Another reason working in silos is wasteful and inefficient

We had some tradesmen in our apartment building this week to renovate the stairwell. It was a bit depressed looking and the old carpet was a bit naff; so time for a refresh.

So the first tradesmen on the scene were the ‘stairs guys’. These guys pulled the old carpet and re-laid some new stuff, and cleaned the bits of brass that run along the edge of each step. They also re-painted the little wooden skirting boards that run along the side of the floor and each step; a nice, soothing blue. Before they painted, they went very carefully along each step and each skirting board and put masking tape on the wall above the skirting, so that their paint wouldn’t mark the walls. It’s a 5 storey building, so I’m guessing it was the better part of a day to mask it properly.

Here’s the fun part: two days after the stairs guys were gone, the ‘wall guys’ turned up to paint the walls. Before they painted, they went very carefully along the skirting boards and put masking tape along the top, to make sure they didn’t spill paint over the freshly painted skirting boards.

Painting the stairs in silos
Painting the stairs in silos

Now, if the stairs guys had have just talked to the wall guys, the stairs guys would have realised that they don’t need to mask the wall above the skirting boards… it’s going to get painted over anyway. Could have saved themselves a day of a very dull job. But since the stairs guys are working in the stairs guys silo, and the wall guys are working in the wall guys silo, there is no communication, no information exchange and little in the way of efficiency. (And at the end of the day, we still get the bill for that day spent masking the walls.)
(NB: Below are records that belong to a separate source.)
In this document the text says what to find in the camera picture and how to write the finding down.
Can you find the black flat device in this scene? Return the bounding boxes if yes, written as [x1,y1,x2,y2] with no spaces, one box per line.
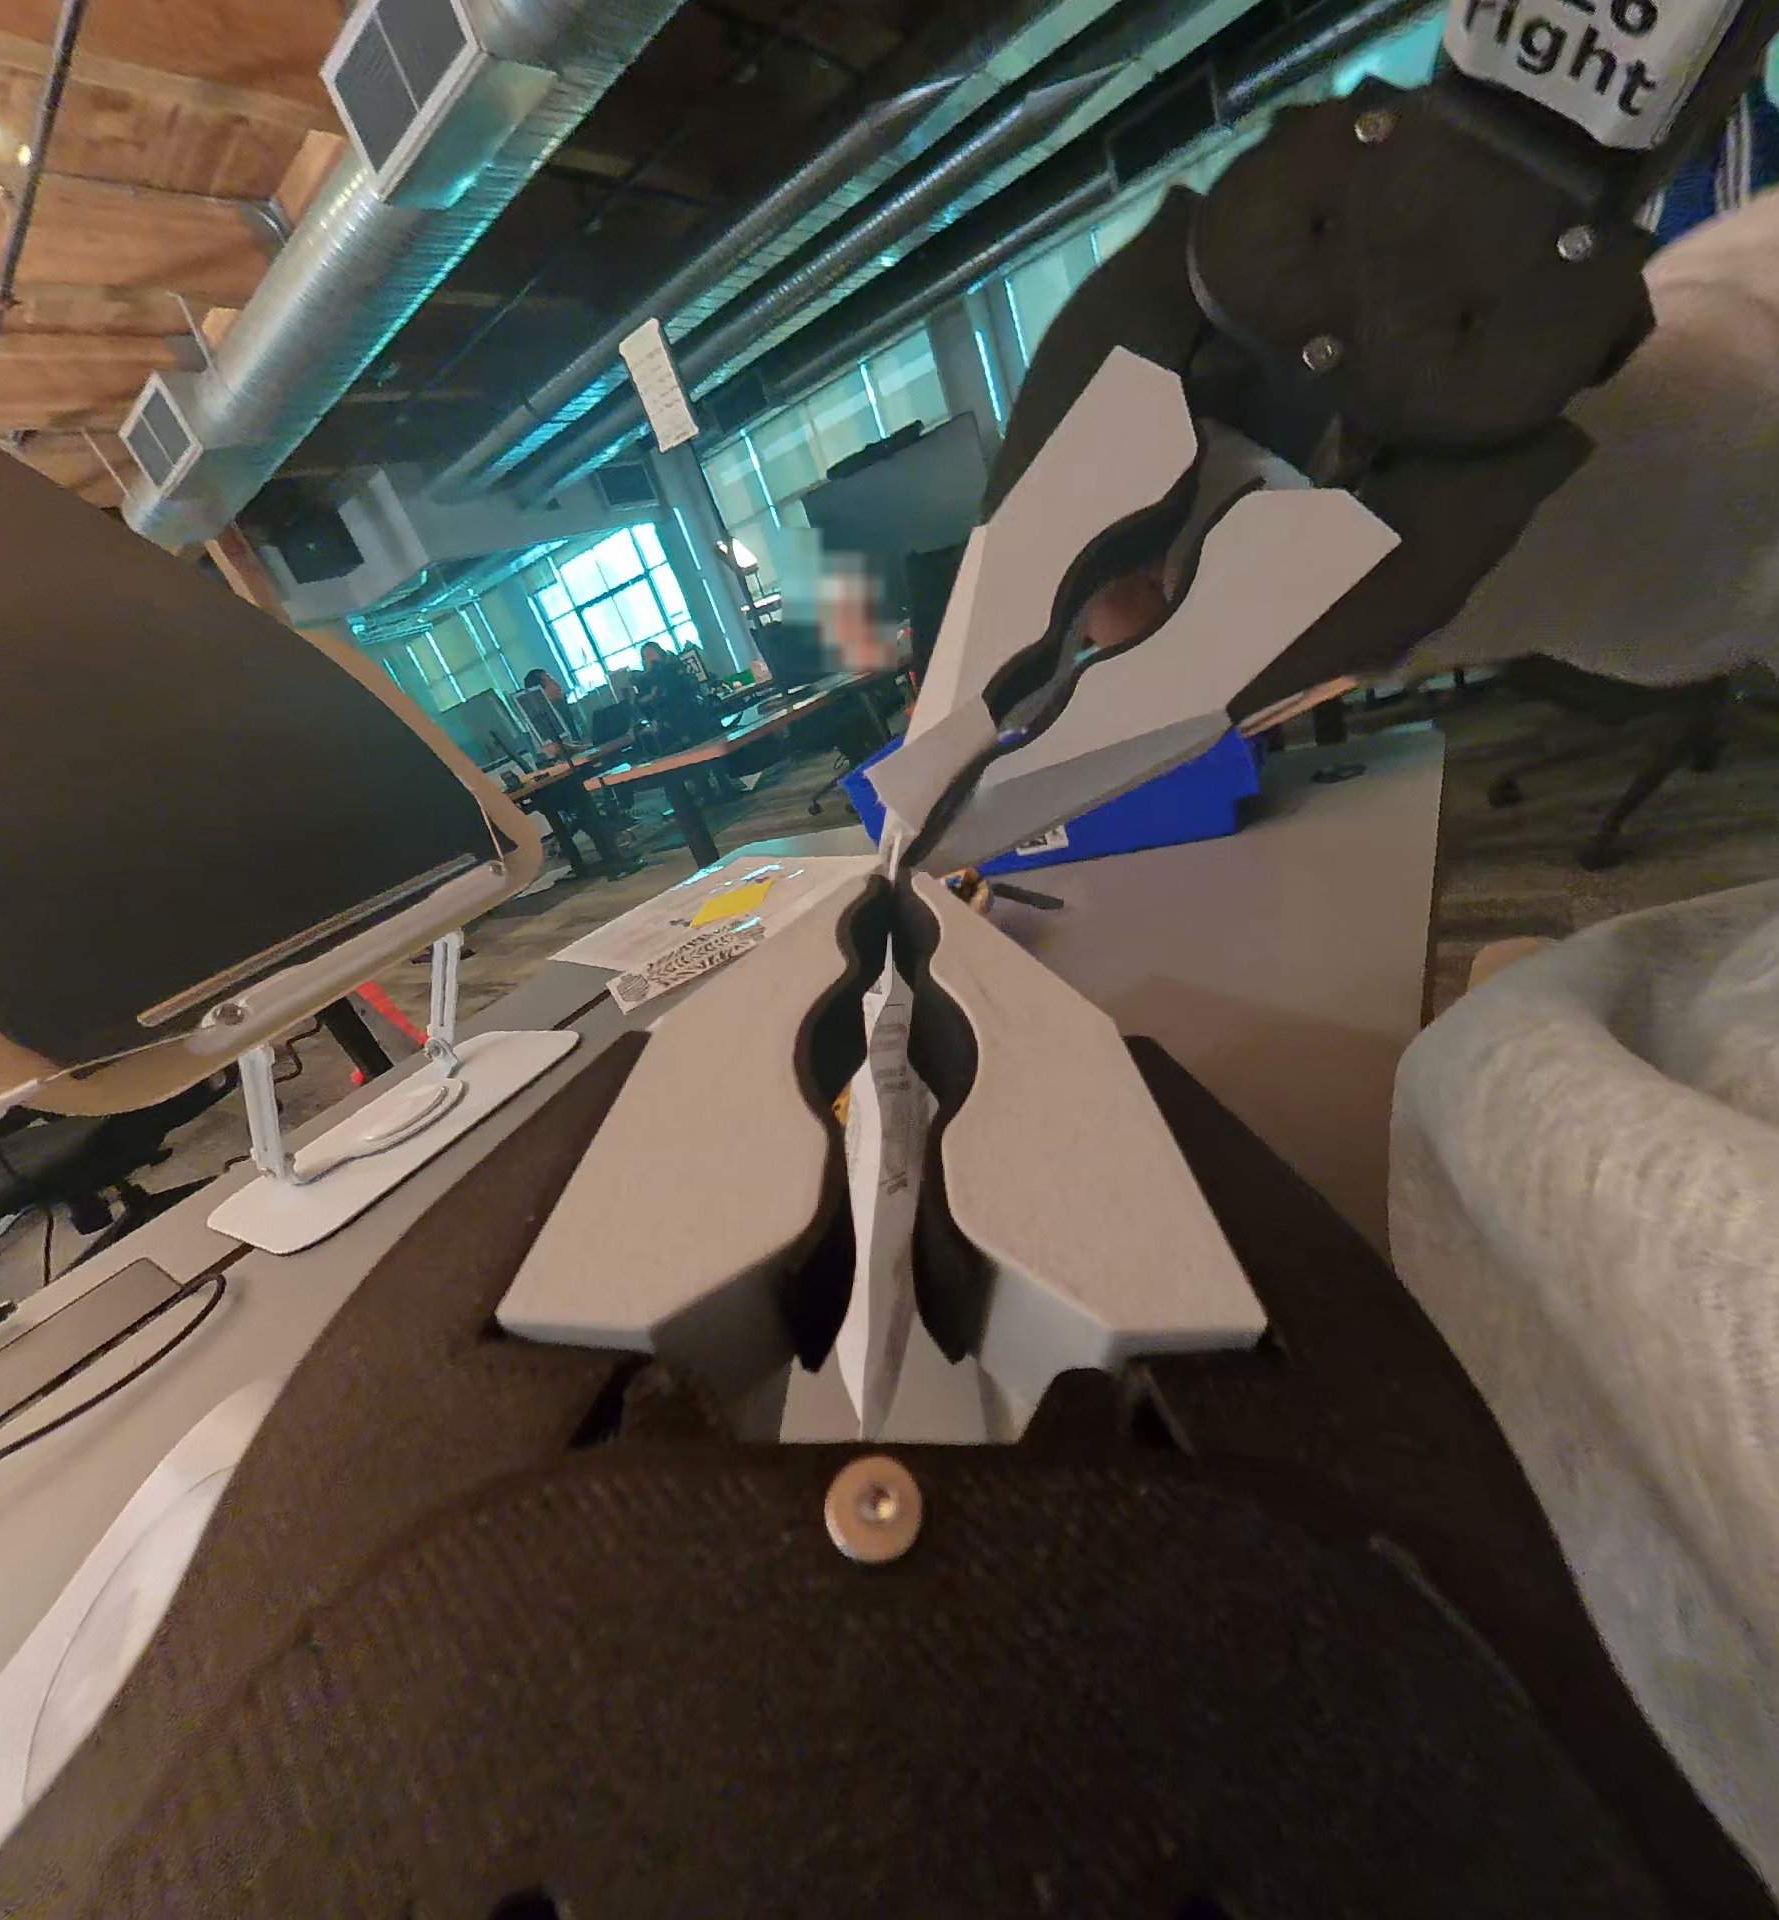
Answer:
[0,1258,185,1390]

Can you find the sticker sheet with yellow label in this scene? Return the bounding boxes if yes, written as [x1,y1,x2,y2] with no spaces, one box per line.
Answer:
[553,862,831,977]

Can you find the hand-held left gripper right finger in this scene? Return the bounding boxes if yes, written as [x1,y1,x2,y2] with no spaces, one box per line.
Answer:
[889,877,1269,1375]

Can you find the black cable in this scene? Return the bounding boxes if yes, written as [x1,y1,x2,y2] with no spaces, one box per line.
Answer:
[0,1273,232,1516]

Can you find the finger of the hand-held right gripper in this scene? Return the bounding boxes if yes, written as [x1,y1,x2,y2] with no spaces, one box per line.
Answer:
[902,491,1403,872]
[868,349,1207,824]

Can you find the blue plastic bin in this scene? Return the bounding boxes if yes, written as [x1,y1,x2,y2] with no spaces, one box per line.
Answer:
[844,727,1267,878]

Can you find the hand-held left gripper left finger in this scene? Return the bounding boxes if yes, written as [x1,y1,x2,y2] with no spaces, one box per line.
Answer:
[495,874,893,1375]

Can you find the ribbed silver duct with vents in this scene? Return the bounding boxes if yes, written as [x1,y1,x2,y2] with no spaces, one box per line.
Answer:
[118,0,682,549]

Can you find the person's grey hoodie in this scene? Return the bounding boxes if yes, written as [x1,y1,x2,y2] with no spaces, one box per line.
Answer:
[1390,885,1779,1920]

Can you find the background wooden desk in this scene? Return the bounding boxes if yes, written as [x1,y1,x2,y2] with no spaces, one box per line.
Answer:
[498,669,912,872]

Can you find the person's right hand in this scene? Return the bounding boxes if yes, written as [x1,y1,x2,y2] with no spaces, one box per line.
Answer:
[1080,570,1180,650]

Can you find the black office chair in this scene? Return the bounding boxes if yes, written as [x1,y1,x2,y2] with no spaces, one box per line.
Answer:
[1482,660,1779,877]

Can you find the white paper sign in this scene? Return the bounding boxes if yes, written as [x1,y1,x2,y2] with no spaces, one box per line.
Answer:
[621,321,704,453]

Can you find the small white paper bag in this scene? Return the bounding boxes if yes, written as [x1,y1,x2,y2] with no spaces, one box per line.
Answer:
[828,961,1013,1446]

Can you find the large black monitor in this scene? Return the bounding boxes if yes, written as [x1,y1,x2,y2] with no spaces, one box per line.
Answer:
[804,411,990,603]

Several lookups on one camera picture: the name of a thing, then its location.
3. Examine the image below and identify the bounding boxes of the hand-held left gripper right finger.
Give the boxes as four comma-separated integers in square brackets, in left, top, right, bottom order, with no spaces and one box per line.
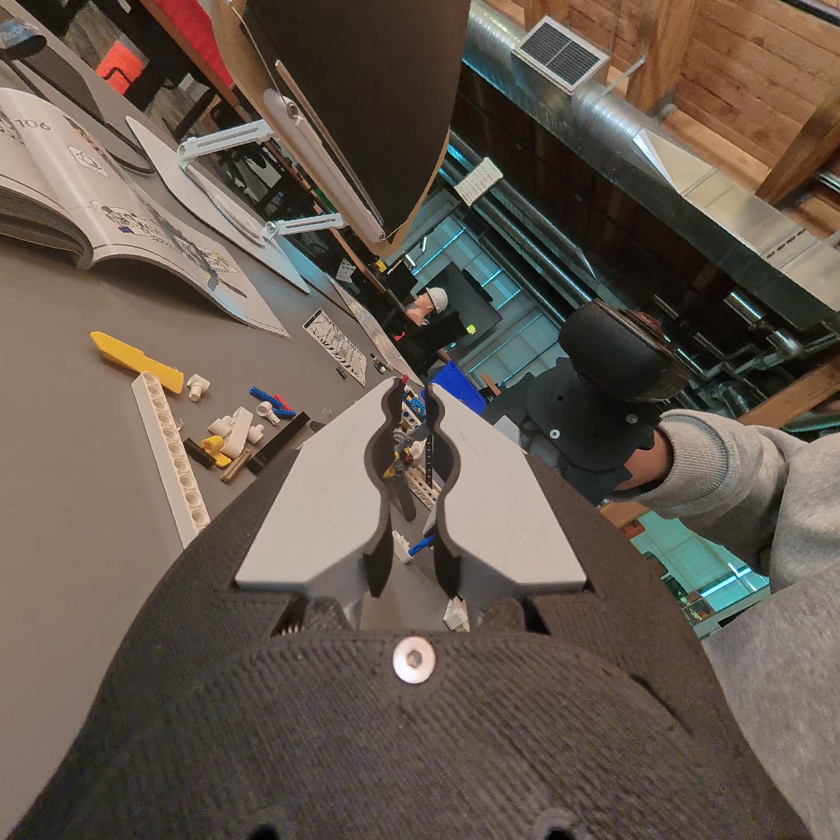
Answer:
[425,384,587,621]

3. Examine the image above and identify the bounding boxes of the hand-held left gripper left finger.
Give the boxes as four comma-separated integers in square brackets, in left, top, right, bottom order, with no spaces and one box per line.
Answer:
[234,377,403,631]

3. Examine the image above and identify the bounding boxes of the person's right forearm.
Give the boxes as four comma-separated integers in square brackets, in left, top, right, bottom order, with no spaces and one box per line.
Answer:
[617,408,840,592]

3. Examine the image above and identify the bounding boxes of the long black lego beam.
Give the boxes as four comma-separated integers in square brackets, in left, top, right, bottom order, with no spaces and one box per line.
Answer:
[245,411,311,475]

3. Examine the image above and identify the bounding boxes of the multicoloured lego model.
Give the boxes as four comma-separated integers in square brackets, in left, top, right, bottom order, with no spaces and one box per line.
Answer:
[387,376,460,527]

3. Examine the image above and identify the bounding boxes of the white lego connector cluster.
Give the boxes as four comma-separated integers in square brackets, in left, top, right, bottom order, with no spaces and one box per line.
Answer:
[209,406,265,460]

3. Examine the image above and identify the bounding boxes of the blue lego pins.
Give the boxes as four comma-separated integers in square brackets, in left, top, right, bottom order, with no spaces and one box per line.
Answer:
[248,386,296,421]

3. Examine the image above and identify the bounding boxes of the long white lego beam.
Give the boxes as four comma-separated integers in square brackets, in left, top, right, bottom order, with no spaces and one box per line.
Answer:
[131,371,211,547]

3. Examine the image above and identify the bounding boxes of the lego sticker sheet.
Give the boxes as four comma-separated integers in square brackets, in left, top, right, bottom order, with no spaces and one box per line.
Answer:
[302,308,368,387]

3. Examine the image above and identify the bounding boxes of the person's right hand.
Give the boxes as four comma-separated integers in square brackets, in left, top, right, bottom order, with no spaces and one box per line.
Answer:
[617,425,670,493]

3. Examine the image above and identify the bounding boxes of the blue plastic bin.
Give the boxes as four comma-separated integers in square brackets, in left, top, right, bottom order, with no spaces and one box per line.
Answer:
[436,359,488,416]

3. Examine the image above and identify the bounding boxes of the yellow brick separator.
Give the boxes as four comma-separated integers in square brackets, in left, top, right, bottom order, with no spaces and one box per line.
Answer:
[90,331,185,395]

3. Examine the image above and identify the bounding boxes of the wooden ceiling beam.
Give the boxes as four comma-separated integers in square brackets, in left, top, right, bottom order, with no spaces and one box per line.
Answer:
[755,92,840,207]

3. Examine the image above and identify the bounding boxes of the white vent grille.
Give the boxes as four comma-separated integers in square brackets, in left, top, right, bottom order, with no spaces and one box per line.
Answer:
[511,16,612,94]

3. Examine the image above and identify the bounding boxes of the person's grey hoodie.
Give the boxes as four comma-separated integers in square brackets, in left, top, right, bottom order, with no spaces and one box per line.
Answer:
[701,571,840,840]

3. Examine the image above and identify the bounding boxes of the white monitor stand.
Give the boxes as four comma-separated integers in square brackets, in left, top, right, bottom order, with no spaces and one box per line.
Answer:
[125,117,349,294]

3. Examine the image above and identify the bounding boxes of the black computer monitor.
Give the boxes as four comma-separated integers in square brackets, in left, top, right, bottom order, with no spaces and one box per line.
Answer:
[210,0,473,258]

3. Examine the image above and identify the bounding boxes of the open instruction booklet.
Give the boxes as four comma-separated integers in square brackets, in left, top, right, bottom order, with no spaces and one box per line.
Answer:
[0,87,291,339]

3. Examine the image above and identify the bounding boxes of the orange plastic object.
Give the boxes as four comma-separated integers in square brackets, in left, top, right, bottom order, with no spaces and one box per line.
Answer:
[96,40,143,94]

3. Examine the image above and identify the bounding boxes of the red cloth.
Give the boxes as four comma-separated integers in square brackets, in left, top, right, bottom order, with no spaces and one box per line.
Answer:
[154,0,235,89]

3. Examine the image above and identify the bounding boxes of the silver ventilation duct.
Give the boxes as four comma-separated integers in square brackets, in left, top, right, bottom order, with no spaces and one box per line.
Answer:
[459,0,840,332]

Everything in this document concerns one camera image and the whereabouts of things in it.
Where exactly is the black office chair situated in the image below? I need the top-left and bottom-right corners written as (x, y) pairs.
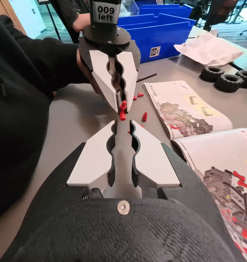
top-left (189, 0), bottom-right (242, 31)

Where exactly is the blue plastic bin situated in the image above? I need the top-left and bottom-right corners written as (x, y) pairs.
top-left (136, 0), bottom-right (193, 21)
top-left (117, 13), bottom-right (196, 64)

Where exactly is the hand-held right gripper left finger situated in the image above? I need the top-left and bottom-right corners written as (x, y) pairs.
top-left (66, 120), bottom-right (118, 187)

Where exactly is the person's left hand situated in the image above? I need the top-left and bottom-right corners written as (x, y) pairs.
top-left (76, 49), bottom-right (104, 97)

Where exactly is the red toy connector pin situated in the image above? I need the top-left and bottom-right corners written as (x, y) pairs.
top-left (119, 100), bottom-right (127, 121)

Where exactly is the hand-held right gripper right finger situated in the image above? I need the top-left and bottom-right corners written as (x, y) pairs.
top-left (130, 120), bottom-right (181, 188)

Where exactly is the black toy axle rod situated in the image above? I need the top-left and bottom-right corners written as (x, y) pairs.
top-left (136, 73), bottom-right (157, 83)

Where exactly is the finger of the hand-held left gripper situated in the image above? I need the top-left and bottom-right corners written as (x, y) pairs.
top-left (115, 51), bottom-right (139, 113)
top-left (89, 50), bottom-right (119, 115)

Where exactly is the person's black jacket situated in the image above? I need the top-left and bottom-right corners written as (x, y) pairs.
top-left (0, 8), bottom-right (54, 225)

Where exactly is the white paper bag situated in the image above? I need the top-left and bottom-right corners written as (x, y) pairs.
top-left (174, 33), bottom-right (244, 66)

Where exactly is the person's left forearm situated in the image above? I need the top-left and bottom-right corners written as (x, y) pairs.
top-left (5, 31), bottom-right (90, 96)

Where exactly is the wooden door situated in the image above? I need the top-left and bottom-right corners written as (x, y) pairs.
top-left (0, 0), bottom-right (27, 35)

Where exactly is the red angled toy connector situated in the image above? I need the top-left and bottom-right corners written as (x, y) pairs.
top-left (128, 124), bottom-right (144, 134)

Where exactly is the toy instruction booklet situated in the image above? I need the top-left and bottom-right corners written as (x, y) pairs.
top-left (143, 80), bottom-right (247, 262)

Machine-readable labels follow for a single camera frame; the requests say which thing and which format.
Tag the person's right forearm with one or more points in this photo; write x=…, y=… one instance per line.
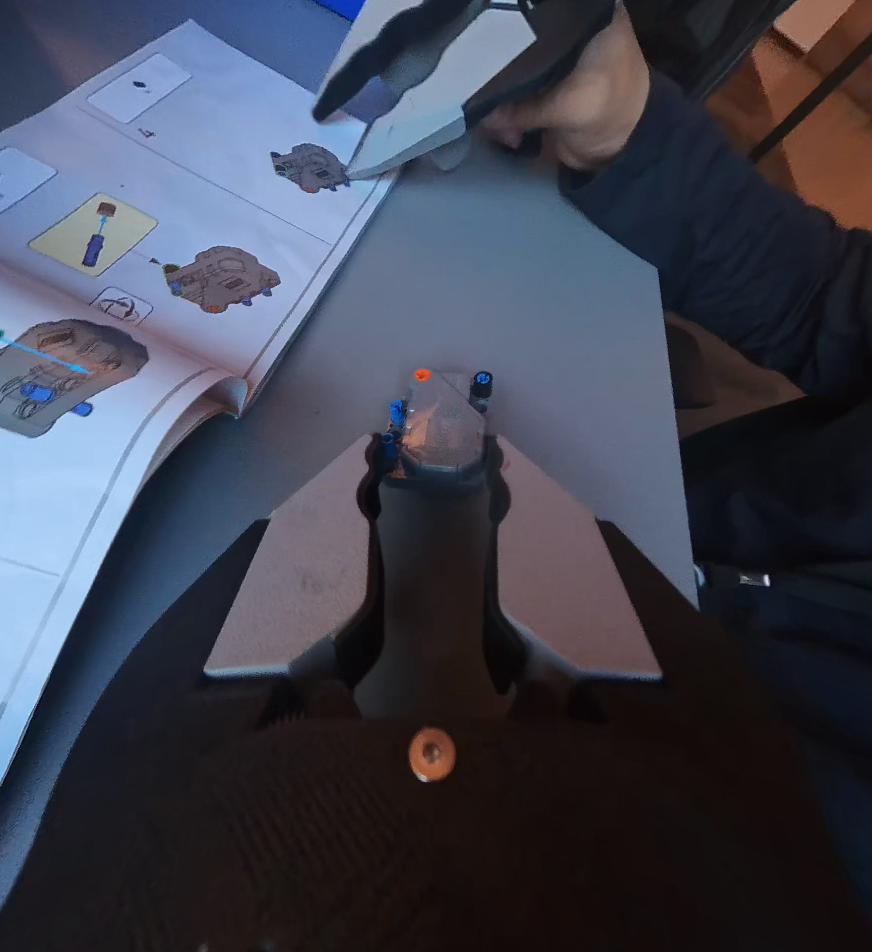
x=741, y=245

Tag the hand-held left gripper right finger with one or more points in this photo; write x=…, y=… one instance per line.
x=570, y=587

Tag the person's right hand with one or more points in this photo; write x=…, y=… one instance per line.
x=600, y=111

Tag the person's dark clothing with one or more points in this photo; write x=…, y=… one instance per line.
x=815, y=669

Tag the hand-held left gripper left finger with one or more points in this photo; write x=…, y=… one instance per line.
x=294, y=580

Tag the black metal furniture leg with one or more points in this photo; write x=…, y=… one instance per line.
x=827, y=84

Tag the grey lego motor assembly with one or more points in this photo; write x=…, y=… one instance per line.
x=440, y=428

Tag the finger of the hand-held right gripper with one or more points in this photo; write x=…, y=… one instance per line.
x=384, y=30
x=451, y=89

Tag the lego instruction booklet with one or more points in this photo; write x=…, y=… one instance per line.
x=183, y=186
How often do you see this in your projects and products? How often do you see decisions made and solutions implemented that solve a problem for one link of the chain without considering the whole, end-to-end product?

The thing with working in silos is that it encourages “not my job” thinking – as in, “I could do something about this problem, but it’s not my job to fix it”. How many times do you hear a sentence like: “the testing environment is slow because we use a database server from team x and we do not have any control over it.” I hear it often… I heard exactly that sentence today.

Siloed thinking and “not my job” thinking seems to be a natural evolution of scaling up, especially when you scale quickly. Once it’s in the company culture, though, it’s hard to weed out. Better then, if you can, to catch it as it happens.